Un deuxième commandant de l’ANS pense que le chômage et la pauvreté provoqués par la longue guerre, qui touche 90 % de la population syrienne, ont poussé des combattants à devenir mercenaire à l’étranger pour gagner leur vie.
Il a été engagé pendant de nombreuses années dans l’Armée syrienne libre, une grande coalition de groupes d’opposition créée au début de la guerre en 2011, puis il s’est déplacé dans des régions sous contrôle turc après avoir perdu des batailles contre le Front Al-Nosra (affilié à Al-Qaida), aujourd’hui devenu l’Organisation de libération du Levant.
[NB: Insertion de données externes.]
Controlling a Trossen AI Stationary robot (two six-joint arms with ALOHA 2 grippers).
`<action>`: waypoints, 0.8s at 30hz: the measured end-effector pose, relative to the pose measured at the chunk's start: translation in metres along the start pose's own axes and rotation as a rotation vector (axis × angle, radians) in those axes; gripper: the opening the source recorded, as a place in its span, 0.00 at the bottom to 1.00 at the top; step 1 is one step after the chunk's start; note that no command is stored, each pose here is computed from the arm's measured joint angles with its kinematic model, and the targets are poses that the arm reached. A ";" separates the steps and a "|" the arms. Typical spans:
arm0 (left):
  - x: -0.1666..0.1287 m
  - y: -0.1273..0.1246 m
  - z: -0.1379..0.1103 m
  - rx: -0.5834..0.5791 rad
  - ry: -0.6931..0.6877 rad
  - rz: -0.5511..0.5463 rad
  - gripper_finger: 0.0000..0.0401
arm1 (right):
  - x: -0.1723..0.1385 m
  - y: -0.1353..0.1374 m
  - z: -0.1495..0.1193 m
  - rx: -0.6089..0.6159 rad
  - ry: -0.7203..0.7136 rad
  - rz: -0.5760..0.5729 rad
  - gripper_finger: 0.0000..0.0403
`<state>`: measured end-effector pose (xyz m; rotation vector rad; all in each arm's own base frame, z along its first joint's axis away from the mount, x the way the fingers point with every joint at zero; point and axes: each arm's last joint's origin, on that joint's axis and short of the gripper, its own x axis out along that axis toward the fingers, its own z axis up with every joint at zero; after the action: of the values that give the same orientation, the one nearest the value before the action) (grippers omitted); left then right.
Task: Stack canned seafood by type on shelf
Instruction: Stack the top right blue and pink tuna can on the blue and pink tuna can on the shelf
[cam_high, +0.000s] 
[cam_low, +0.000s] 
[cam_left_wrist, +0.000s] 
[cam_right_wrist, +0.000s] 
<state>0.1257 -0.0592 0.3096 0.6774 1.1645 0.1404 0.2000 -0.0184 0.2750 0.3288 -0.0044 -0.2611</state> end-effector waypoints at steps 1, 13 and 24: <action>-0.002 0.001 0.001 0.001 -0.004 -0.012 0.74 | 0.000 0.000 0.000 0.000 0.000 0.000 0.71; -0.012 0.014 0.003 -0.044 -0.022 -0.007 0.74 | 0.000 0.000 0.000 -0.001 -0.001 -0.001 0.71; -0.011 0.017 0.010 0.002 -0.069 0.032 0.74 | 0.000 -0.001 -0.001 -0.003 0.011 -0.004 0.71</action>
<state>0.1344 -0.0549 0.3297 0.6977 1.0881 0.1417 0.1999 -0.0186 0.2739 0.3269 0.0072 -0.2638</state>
Selon lui, dans les zones sous le contrôle des rebelles dans le nord de la Syrie on a assisté à des perturbations de l’aide humanitaire à la suite des pressions exercées par la Russie et la Chine. Il fait référence à des votes au Conseil de sécurité de l’ONU qui ont mis en péril les opérations humanitaires. Le Programme alimentaire mondial s’est retiré du pays le 1er janvier 2024.
“Aujourd’hui, un combattant de l’ANS tente de faire vivre sa famille avec un salaire de 1 500 livres turques [44 euros], dont la moitié est prélevée par des chefs militaires qui réclament des dessous-de-table, détaille le second commandant. D’Afrine à Hassaké, de Damas à Boukamal, le mercenariat est le seul secteur qui recrute dans tout le pays.”
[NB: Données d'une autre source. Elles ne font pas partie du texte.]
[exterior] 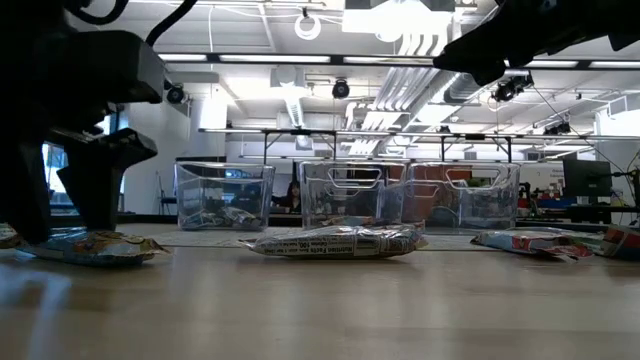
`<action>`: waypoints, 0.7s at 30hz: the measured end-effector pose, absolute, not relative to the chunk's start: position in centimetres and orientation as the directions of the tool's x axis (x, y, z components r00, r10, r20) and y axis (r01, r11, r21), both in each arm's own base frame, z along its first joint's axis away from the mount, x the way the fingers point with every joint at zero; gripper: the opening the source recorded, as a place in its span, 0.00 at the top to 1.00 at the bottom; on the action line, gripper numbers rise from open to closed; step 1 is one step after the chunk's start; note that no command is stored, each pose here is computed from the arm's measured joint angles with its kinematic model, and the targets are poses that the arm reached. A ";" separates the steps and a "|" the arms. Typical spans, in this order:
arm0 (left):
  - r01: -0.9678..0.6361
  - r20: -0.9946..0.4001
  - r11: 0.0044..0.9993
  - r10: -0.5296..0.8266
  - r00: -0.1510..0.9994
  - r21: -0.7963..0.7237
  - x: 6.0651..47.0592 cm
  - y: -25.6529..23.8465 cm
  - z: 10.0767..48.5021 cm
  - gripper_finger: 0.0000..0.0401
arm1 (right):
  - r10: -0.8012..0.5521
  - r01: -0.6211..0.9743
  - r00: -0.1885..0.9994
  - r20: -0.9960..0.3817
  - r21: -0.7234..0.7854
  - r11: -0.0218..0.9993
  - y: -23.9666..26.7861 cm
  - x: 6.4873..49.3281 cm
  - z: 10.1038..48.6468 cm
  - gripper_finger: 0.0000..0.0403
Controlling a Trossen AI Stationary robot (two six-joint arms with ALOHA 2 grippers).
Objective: Pick and place Granola Bars by type
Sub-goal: Put the yellow granola bar into the middle transparent bin
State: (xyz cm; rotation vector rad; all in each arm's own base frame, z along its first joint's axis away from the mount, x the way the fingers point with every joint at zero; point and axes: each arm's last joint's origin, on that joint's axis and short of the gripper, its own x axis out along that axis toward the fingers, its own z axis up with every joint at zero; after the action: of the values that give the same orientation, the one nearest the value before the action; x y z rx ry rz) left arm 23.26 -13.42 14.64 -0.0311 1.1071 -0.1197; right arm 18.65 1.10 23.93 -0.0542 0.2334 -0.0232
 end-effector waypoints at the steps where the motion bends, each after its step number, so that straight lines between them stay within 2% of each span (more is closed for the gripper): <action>1: 0.083 -0.890 0.994 -0.097 0.446 -0.067 23.2 -13.3 14.6 0.39 | -0.029 0.017 0.973 -0.231 -0.057 0.998 1.1 18.6 23.9 0.65; 5: 0.075 -0.887 0.996 -0.071 0.456 -0.042 23.2 -13.2 14.4 0.39 | -0.029 0.017 0.973 -0.231 -0.056 0.998 1.1 18.6 23.9 0.65; 11: -0.028 -0.886 0.995 -0.071 0.458 -0.094 23.2 -13.2 14.4 0.39 | -0.029 0.016 0.973 -0.231 -0.056 0.998 1.1 18.6 23.9 0.65; 16: -0.051 -0.886 0.993 -0.068 0.458 -0.103 23.2 -13.2 14.4 0.39 | -0.029 0.017 0.973 -0.231 -0.056 0.998 1.1 18.6 23.9 0.65; 21: 0.049 -0.893 0.996 -0.091 0.442 -0.077 23.1 -13.3 14.4 0.39 | -0.029 0.017 0.973 -0.230 -0.056 0.998 1.1 18.6 23.9 0.65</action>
State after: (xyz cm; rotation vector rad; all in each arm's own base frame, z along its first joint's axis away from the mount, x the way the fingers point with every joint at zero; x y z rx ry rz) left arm 23.10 -13.25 14.39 -0.0423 1.1102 -0.0867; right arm 18.64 1.10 23.93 -0.0542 0.2332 -0.0232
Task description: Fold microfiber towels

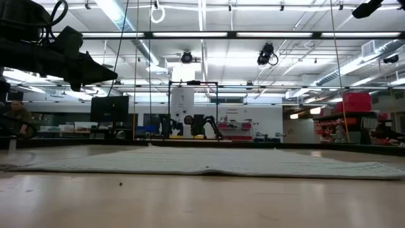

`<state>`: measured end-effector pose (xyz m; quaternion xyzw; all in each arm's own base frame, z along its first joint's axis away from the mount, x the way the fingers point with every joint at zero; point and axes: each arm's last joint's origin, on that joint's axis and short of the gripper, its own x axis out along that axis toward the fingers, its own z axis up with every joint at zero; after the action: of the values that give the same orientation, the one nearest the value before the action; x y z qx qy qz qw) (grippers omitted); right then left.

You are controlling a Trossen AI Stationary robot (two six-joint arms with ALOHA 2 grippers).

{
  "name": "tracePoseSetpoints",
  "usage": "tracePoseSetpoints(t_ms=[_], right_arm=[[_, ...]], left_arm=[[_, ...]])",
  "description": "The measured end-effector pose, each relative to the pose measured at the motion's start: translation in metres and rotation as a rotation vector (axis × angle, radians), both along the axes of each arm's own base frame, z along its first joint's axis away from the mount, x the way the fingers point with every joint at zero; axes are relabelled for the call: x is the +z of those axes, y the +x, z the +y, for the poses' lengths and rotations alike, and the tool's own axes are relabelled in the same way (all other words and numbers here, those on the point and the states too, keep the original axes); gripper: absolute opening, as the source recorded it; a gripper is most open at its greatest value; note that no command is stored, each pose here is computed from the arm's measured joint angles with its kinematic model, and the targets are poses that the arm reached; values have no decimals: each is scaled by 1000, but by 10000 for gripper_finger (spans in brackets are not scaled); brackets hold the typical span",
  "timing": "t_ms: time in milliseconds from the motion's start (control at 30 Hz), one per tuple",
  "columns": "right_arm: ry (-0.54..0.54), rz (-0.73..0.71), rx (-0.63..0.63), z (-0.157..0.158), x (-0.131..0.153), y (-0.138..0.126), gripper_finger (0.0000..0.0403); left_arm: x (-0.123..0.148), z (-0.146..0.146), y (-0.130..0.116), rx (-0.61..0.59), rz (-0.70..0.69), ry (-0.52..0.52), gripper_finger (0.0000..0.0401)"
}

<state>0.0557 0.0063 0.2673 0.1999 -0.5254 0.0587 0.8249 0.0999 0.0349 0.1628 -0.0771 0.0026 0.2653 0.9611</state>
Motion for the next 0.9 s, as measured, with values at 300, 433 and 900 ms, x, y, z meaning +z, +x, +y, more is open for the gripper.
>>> tracePoseSetpoints(t_ms=[300, 433, 900], right_arm=[[0, 0, 0, 0, 0, 0, 214], [0, 0, 0, 0, 0, 0, 228], [0, 0, 0, 0, 0, 0, 224]], left_arm=[[0, 0, 0, 0, 0, 0, 18], [0, 0, 0, 0, 0, 0, 18], [0, 0, 0, 1, 0, 0, 18]])
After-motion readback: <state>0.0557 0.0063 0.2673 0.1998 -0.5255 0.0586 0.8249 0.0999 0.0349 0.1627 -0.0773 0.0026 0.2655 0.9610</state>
Mercenariat versus idéal révolutionnaire
Un juriste qui vit dans des zones sous contrôle du gouvernement intérimaire syrien dans le nord de la Syrie explique que les déploiements de rebelles à l’étranger opposent les révolutionnaires aux mercenaires. “Les chefs militaires qui acquièrent pouvoir et fortune grâce à des missions à l’étranger se sont éloignés de la révolution et se sont créé de petits empires”, explique-t-il.
“Ils ne suivent plus les règles. Ils pensaient que leurs actes criminels seraient passés sous silence. Et ils avaient raison. La Turquie n’a pas fait cas des crimes commis”, ajoute-t-il à propos des atteintes aux droits humains qui ont été recensées dans les régions du nord de la Syrie sous le contrôle de l’ANS.
Le juriste est aussi convaincu que le mercenariat a un effet négatif sur la révolution syrienne en tant que projet. “Les missions en dehors de la Syrie affaiblissent la représentation politique de l’opposition syrienne ainsi que sa légitimité aux yeux du grand public.”